From the listing below, pull out all lines with "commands" in them.

::: Task material :::

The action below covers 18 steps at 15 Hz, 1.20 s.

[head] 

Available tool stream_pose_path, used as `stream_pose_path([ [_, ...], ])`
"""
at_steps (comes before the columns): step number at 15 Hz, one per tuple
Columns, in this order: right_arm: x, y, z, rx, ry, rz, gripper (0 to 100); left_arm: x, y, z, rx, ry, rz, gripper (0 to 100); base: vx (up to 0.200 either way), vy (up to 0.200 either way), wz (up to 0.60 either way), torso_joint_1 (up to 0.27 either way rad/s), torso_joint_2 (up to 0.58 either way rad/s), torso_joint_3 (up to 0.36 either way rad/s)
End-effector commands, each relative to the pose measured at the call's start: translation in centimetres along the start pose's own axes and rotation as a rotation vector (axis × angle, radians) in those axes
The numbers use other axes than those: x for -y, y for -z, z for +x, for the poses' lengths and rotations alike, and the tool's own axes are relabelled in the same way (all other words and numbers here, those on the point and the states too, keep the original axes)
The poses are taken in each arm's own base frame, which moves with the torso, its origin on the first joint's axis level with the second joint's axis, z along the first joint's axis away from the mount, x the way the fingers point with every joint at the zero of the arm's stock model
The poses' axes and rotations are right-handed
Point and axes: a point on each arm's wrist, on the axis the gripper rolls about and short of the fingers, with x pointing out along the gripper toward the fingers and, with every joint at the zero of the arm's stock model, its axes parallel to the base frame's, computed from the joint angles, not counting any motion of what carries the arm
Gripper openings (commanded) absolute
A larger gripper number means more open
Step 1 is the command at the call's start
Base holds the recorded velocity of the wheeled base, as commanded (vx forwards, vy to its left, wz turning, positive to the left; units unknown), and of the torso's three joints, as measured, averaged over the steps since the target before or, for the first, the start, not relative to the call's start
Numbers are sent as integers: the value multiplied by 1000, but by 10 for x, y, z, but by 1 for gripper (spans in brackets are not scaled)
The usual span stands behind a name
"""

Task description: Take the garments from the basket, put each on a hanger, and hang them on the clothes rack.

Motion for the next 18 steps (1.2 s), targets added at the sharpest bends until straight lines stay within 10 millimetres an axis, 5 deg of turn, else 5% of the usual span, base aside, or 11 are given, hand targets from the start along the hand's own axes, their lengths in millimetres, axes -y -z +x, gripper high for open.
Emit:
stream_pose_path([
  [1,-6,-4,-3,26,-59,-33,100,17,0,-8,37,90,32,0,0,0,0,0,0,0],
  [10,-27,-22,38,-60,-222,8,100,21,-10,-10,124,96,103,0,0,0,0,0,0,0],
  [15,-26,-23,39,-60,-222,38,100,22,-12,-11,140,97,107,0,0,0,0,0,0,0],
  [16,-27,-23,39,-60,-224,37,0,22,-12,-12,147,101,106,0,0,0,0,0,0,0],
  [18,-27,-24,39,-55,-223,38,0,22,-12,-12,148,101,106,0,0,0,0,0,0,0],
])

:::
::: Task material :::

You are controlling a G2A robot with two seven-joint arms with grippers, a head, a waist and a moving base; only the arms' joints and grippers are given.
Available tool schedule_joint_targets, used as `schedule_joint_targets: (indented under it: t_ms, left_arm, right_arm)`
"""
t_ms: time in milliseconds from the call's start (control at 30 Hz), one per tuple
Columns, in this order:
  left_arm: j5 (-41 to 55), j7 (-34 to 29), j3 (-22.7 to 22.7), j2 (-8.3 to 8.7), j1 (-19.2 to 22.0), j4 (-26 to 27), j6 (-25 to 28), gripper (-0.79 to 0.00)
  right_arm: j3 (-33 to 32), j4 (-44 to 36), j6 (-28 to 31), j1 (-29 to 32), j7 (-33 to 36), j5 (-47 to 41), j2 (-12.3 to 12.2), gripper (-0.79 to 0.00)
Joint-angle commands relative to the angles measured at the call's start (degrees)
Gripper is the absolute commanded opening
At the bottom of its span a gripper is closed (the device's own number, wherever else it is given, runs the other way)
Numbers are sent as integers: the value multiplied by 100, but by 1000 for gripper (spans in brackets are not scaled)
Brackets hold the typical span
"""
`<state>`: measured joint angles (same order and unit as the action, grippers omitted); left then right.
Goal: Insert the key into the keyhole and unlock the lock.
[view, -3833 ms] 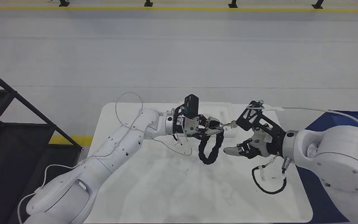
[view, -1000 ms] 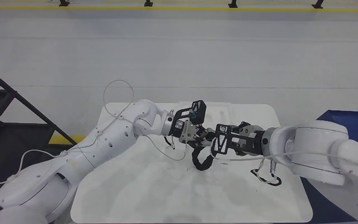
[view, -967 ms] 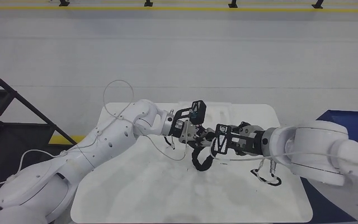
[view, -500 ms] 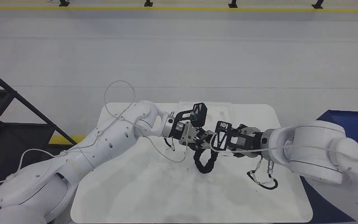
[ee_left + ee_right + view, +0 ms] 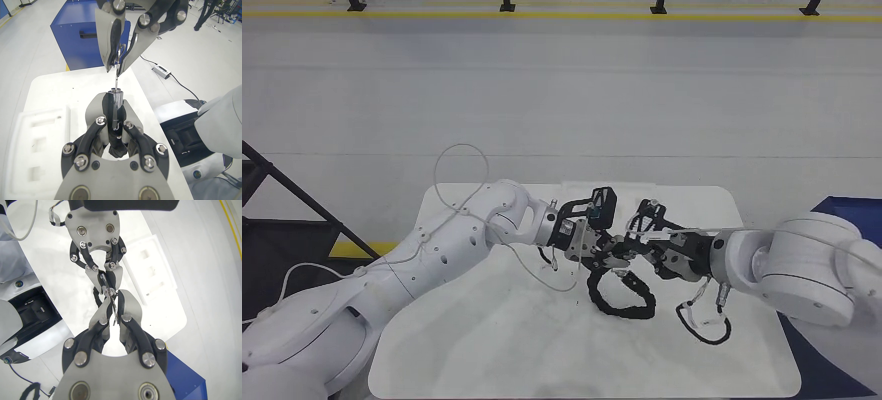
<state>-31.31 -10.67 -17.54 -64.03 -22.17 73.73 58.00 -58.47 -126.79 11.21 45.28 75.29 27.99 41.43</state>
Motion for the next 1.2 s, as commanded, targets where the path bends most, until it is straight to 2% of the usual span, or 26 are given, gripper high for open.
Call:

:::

=== Answer space ===
End-effector commands, each relative to the pose measured at the call's start: translation in centimetres along the start pose's own axes and rotation as a rotation vector (axis × angle, radians) in those axes
Joint-angle commands relative to the angles measured at the call's start (degrees)

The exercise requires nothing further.